Странное впечатление античной холодности и одновременно страстности, присущей искусству Возрождения, производит роспись фамильной капеллы Бранкаччи в церкви Санта-Мария дель Кармине – вдохновенные, изумительные по экспрессии фрески «Искушение Адама» Мазолино да Паникале и «Изгнание Адама и Евы из рая» Томазо Гвидо Мазаччо. Полвека спустя работу над росписями капеллы завершил беглый монах-кармелит Филиппо Липпе, или Фра Филиппе, как его называют итальянцы. Имея дар и в колористике, и в рисовании, ревностный поклонник античности, он выполнил серию сюжетов из жизни святого Петра, среди которых особого внимания заслуживает композиция «Дань кесарю». Ее обнаружили совсем недавно в ходе последней реставрации храма, когда художники удалили все позднейшие наслоения и сумели восстановить картину, где форма, цвет и свет сливаются воедино в совершенной гармонии.
Почтенный мастер Мазолино получил заказ на роспись капеллы, где намеревался преклонять колени богатый флорентиец Бранкаччи, в 1425 году. Чуть позже к старому художнику присоединился юный, носивший длинное имя Томмазо ди Джованни ди Симоне Кассаи, которого все звали просто Мазаччо. Разделив между собой большую композицию, они приступили к работе, но быстро поняли, что рисуют слишком непохоже. Более того, обнаружилось, что творения молодого живописца, к которому Мазолино относился как к помощнику, отличаются зрелостью, тяготением к строгости, торжественности, монументальности, какой ранее отличался Джотто. Мазаччо не дожил до 30 лет, но ни в одной из его работ нет и следа юношеской гибкости. Он стал одним из первых флорентийцев, показавших свое умение строить живописное пространство, кстати, удивительно реальное, пользуясь лишь линейной перспективой. Он размещал на картинах мощные фигуры, правдиво изображал движение, точно передавал позы, жесты, связывая персонажи с природным или архитектурным фоном.

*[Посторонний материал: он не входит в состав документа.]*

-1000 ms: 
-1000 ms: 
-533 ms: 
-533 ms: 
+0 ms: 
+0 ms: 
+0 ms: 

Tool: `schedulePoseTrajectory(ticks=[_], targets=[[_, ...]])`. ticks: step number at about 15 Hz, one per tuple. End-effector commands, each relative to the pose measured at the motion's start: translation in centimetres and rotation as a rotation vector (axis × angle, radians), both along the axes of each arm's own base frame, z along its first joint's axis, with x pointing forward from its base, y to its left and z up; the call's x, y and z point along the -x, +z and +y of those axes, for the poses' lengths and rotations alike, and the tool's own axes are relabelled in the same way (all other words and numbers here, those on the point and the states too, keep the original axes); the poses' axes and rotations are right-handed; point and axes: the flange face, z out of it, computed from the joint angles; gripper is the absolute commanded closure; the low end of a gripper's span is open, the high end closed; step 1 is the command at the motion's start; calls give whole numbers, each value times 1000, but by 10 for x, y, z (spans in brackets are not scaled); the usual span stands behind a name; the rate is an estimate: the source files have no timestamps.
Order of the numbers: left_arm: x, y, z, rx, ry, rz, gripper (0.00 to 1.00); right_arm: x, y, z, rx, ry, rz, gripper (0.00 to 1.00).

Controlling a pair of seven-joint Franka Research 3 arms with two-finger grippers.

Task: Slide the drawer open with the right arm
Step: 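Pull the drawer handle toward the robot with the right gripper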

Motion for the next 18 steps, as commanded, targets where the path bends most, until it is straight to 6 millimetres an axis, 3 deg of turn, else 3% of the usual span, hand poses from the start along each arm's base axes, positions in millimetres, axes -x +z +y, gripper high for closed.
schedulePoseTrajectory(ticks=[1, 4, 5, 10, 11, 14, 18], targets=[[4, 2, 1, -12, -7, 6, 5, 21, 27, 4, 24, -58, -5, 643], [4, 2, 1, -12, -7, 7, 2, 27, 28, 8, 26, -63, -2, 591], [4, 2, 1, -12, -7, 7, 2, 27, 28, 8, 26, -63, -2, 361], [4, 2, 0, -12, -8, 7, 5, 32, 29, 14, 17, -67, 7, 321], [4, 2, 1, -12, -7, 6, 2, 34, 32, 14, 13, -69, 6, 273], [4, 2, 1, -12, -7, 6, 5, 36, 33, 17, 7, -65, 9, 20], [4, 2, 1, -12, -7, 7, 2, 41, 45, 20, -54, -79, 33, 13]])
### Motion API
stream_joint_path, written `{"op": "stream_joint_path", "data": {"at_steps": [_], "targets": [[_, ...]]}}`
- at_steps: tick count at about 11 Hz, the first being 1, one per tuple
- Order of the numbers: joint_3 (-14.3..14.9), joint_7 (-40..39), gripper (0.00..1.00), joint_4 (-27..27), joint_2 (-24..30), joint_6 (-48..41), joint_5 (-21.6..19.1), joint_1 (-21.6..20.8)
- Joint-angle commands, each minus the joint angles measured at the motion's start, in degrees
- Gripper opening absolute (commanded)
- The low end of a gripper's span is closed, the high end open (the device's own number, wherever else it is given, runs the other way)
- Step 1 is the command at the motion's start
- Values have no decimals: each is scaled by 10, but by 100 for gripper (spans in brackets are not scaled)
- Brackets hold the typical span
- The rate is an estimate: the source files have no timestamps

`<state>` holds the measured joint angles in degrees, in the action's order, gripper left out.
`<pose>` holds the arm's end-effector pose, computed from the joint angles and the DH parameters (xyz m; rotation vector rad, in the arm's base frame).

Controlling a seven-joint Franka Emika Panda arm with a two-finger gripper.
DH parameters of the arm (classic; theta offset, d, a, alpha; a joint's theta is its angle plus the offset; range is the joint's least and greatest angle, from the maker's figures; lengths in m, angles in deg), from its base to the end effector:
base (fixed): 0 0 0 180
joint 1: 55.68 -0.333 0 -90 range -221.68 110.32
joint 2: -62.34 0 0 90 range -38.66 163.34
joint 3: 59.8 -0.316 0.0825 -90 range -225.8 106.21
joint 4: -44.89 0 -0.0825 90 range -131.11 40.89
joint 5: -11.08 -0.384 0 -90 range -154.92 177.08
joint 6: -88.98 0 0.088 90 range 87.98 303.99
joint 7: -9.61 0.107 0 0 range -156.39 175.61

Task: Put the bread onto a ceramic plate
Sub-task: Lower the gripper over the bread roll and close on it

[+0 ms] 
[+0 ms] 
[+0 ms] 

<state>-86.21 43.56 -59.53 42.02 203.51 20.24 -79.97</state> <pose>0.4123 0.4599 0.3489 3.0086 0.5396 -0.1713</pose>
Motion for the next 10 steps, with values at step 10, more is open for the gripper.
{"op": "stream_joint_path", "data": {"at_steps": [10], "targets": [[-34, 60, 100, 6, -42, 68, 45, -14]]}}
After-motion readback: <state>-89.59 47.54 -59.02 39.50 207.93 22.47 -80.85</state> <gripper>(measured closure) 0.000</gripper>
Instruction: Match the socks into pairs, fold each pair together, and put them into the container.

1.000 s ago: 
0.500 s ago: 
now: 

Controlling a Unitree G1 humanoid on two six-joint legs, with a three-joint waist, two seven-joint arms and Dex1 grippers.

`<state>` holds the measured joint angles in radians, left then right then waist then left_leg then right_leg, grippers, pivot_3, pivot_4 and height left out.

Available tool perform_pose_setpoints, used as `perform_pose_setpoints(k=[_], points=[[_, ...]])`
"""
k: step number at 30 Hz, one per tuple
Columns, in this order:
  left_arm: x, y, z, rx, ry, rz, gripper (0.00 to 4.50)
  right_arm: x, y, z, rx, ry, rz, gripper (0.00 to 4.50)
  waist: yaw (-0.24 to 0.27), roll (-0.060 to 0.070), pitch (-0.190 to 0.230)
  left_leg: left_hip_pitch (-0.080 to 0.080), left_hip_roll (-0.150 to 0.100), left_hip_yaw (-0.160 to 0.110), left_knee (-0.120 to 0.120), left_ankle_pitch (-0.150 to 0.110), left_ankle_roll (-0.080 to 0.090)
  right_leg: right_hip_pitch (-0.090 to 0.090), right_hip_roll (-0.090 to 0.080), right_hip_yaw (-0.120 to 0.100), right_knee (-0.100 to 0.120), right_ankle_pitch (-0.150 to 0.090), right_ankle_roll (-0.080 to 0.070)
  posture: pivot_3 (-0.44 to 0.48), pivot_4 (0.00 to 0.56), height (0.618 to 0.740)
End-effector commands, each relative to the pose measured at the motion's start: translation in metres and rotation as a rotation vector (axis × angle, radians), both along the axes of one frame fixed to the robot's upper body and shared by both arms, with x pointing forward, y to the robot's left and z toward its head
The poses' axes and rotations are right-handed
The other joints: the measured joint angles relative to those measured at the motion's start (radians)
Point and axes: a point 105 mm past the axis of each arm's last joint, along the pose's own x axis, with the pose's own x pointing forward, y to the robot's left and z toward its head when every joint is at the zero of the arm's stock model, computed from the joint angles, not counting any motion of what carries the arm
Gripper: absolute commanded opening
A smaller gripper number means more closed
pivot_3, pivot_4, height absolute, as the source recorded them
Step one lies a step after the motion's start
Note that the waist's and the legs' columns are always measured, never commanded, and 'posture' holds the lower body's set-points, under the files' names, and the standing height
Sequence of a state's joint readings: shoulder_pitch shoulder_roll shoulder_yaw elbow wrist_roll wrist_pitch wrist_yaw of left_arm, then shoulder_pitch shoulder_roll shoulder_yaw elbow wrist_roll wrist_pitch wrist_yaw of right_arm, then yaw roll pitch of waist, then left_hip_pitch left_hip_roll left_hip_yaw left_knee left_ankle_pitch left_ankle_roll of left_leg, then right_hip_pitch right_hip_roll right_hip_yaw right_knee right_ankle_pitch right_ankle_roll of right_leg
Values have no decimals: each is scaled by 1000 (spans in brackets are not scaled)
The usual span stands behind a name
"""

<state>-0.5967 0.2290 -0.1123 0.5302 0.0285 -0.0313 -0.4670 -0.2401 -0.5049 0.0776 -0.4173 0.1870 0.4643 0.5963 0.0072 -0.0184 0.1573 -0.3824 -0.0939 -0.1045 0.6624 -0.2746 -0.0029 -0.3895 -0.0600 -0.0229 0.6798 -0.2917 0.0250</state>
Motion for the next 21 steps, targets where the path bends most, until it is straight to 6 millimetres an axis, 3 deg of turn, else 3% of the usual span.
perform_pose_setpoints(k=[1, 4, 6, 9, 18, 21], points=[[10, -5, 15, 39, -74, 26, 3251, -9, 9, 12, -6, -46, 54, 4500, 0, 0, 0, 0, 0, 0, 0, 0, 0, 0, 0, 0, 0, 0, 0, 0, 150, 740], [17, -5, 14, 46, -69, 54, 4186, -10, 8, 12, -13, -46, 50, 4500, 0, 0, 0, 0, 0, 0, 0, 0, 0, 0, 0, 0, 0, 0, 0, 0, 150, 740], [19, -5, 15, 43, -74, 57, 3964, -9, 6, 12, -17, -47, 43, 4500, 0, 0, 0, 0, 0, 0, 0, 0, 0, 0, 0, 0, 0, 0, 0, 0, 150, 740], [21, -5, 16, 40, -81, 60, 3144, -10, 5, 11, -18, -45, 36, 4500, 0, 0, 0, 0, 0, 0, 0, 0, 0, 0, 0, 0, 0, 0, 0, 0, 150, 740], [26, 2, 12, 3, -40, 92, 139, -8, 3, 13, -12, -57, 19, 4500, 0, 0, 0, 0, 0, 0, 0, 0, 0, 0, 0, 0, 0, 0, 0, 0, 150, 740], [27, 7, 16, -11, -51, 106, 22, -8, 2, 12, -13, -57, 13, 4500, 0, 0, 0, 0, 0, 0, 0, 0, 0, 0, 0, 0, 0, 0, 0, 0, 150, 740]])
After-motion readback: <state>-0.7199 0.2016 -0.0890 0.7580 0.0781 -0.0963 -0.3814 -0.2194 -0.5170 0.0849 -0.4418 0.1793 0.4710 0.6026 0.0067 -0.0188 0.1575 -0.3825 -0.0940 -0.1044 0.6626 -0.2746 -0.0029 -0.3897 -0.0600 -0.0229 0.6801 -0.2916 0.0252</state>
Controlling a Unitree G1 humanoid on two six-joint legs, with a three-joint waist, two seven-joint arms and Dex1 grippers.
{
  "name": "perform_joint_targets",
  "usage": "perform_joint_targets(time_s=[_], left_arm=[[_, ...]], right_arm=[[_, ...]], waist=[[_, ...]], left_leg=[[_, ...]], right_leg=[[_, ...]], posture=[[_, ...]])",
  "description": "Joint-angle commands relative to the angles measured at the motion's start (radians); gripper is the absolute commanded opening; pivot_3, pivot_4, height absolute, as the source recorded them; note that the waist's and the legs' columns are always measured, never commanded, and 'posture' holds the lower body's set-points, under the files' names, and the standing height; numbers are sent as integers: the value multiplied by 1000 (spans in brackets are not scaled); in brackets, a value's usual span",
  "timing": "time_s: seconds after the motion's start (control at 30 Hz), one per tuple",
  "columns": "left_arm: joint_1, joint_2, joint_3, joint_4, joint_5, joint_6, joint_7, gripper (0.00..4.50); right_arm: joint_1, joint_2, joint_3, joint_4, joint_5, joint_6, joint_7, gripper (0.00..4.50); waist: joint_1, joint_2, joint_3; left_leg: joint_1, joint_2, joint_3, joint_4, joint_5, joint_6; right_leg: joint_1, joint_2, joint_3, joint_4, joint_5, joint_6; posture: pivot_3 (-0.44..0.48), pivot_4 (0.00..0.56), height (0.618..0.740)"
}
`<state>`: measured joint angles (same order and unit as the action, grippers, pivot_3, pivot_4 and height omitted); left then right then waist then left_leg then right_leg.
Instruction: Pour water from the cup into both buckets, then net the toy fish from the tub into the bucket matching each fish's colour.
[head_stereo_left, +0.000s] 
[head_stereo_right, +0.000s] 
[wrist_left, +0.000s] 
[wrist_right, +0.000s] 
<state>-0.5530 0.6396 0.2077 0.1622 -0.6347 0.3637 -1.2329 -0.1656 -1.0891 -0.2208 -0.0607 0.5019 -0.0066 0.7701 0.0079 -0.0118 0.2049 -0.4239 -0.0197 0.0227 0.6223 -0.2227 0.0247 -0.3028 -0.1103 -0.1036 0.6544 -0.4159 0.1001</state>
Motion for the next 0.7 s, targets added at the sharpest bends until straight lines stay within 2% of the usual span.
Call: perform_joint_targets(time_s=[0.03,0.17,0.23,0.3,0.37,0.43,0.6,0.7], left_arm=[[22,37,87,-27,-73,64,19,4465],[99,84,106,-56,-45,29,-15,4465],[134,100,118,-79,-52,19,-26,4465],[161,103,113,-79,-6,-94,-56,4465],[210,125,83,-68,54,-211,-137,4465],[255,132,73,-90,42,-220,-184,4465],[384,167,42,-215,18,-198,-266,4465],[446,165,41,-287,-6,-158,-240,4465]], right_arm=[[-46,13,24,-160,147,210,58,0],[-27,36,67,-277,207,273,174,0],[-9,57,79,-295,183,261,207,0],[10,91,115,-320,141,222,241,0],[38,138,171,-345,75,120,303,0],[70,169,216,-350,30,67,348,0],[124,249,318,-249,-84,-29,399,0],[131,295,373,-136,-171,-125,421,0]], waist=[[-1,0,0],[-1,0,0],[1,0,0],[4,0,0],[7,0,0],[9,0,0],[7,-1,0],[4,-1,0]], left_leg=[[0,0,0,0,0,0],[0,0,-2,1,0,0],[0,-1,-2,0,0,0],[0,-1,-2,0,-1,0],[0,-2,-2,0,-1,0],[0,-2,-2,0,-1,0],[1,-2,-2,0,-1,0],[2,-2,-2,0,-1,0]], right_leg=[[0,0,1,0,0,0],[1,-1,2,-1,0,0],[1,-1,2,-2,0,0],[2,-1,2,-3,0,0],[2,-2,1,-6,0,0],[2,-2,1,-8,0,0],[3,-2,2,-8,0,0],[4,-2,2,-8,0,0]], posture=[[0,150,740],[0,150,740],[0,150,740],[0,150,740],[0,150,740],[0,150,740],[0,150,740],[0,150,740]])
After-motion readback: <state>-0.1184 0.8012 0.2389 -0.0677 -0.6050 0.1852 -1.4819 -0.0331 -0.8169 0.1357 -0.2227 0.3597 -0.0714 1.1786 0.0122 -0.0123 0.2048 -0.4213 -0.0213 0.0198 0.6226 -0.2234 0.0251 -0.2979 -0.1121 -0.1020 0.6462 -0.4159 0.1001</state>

Позднейшие исследователи уверены, что Флоренция сама поднимала своих мастеров на такую высоту. Определенные требования предъявляли ее богатое культурное наследие, красота пейзажей, строгая архитектура, в которой уже обозначился будущий сакральный центр. Теперь это место, образованное площадями Сан-Джованни и Дуомо (Соборной), является историческим и геометрическим центром Флоренции. Именно здесь сходятся улицы и переулки, в различных ракурсах представляющие великолепные виды на баптистерий, дворец архиепископа, лоджии Бигалло, древний храм Сан-Лоренцо и, наконец, на шедевр архитектурного искусства – кафедральный собор Санта-Мария дель Фьоре с музеем и элегантной колокольней Джотто. Вряд ли найдется человек, в котором эти картины не пробудили бы ощущения причастности к высшей, воистину неземной красоте, нисколько не напоминающей то, в чем так несправедливо упрекали свой город средневековые проповедники.
Флорентийский содом
Во времена Данте Флоренция не была такой цветущей, тихой и умиротворенной, какой ее представляют наши современники. Средневековый город наводняли нищие, изувеченные на войне или в тюремных казематах калеки, попрошайки, в общем, всякий бездомный люд, промышлявший не только милостыней, но и занятиями более опасными, например воровством или хуже того – разбоем. Воры сновали по улицам и рынкам, с профессиональным проворством срезая кошельки с поясов почтенных граждан. Жестокие преследования ситуации не меняли, хотя редкому bandito удавалось избежать наказания.
При первой поимке мелкому воришке отрезали одно ухо, при повторной поимке он рисковал остаться без глаза, ступни, кисти руки, а при третьей – и вовсе без головы. Иногда мошенников отправляли на виселицу, и лишь в редких случаях им удавалось отделаться долгой отсидкой в каземате. Не меньшим злом считалась проституция – неотъемлемая часть бытия каждого италийского города еще со времен Римской империи. Бороться с ней пыталась только церковь, но, без поддержки светской части общества, безуспешно. Услугами дам легкого поведения охотно пользовались все, от ремесленников до герцогов. Тем не менее во Флоренции такие женщины не осаждали прохожих на улицах, а ждали клиентов в отведенных им кварталах за крепостной стеной, смиренно существуя под надзором стражи вдали от храмов, святых мест, дворцов и городских ворот. Куртизанке, впервые пойманной в черте города, грозила публичная порка на площади Синьории. Пойманная вторично, она попадала в руки палача, ставившего ослушнице клеймо на правую щеку.